Human serum (from male AB clotted whole blood, Sigma Aldrich, Canada) was diluted 1:100 with PBS pH 7.4, divided and spiked with 10 ng/ml of GAA, and 1 ng/ml of GBA and GALC, each was incubated on the chip for 30 min at room temperature and then washed with PBS pH 7.4. SWV was then measured for each spiked sample and recovery % was obtained. Results were compared with commercial ELISA kits for each protein.

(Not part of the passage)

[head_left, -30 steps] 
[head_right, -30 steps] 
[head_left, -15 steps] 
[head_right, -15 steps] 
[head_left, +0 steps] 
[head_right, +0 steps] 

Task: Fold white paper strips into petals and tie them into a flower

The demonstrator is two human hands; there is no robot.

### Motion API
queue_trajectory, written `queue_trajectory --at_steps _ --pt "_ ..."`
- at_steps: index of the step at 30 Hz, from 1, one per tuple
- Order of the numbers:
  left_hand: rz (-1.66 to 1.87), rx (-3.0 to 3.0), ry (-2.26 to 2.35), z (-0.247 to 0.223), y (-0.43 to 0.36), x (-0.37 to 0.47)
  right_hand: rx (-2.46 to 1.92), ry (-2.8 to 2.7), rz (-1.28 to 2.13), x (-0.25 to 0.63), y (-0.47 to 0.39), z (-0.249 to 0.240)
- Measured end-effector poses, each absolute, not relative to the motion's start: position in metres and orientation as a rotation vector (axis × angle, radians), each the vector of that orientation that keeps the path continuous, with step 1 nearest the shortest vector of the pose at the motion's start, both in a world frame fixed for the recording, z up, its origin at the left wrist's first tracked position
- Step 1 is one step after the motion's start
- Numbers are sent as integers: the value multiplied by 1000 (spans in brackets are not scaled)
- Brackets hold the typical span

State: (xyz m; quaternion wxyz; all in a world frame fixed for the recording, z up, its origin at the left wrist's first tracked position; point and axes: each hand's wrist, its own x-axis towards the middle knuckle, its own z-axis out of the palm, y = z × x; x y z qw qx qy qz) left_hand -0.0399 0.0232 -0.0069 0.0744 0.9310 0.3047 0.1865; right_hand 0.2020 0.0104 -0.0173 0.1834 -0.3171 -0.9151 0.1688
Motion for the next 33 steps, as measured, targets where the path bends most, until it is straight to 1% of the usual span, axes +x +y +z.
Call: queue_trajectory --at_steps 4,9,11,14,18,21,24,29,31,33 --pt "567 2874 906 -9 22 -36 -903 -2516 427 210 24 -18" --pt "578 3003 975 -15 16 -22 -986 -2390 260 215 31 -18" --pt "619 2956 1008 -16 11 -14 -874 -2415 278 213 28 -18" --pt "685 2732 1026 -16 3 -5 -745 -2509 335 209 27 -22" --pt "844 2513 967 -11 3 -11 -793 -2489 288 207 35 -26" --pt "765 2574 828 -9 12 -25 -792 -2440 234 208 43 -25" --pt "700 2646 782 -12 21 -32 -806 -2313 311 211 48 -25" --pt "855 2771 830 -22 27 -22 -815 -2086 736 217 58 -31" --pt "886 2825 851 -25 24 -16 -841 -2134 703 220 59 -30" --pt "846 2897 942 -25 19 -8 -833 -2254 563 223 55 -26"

ELISA for GAA, GBA and GALC in serum

Triplicates of ELISA were performed for GAA, GBA and GALC in accordance with the manufacturer’s protocol. Primarily, the standards and spiked diluted serum samples were incubated in the antibody precoated wells at 37 °C for 1 h (GAA and GBA) and 2 h (GALC). After washing, 100 μl of Biotin-conjugated secondary antibodies were incubated in the wells for 1 h at 37 °C. Wells were washed and then incubated with 100 μl of streptavidin–Horseradish Peroxidase (HRP) complex at 37 °C for 1 h (GALC) and 30 min (GAA-GBA). Next, 100 μl of 3,3′,5,5′-Tetramethyl-benzidine (TMB) substrate solution were added to the wells and incubated for 10–20 min, then stopped by adding 50 μl of sulfuric acid stop solution. Readings were taken at 450 nm using a microplate reader.

Conclusion

In conclusion, a novel multiplexed label-free electrochemical immunosensor was successfully developed for the quantification and simultaneous detection of acid α-glucosidase (GAA), β-Glucocerebrosidase (GBA) and galactocerebrosidase (GALC) for the early detection of LSD diseases; Pompe, Krabbe and Gaucher. This rapid multiplexed sensor was fabricated on AuNPs-modified carbon printed array electrodes. It showed higher sensitivity and lower LOD than commercial ELISA kits. The immunosensor showed very good specificity for each analyte against the other, and a very low LOD of 0.12 pg/ml (1.5 fM) for GAA, 0.31 pg/ml (5.19 fM) for GBA, and 0.18 pg/ml (2.25 fM) for GALC, indicating the high sensitivity of the immunosensor at the femtomolar level, respectively. Very good recovery percentages when measured in spiked human serum, which confirms its possible applicability in POCT for the early diagnosis of LSDs.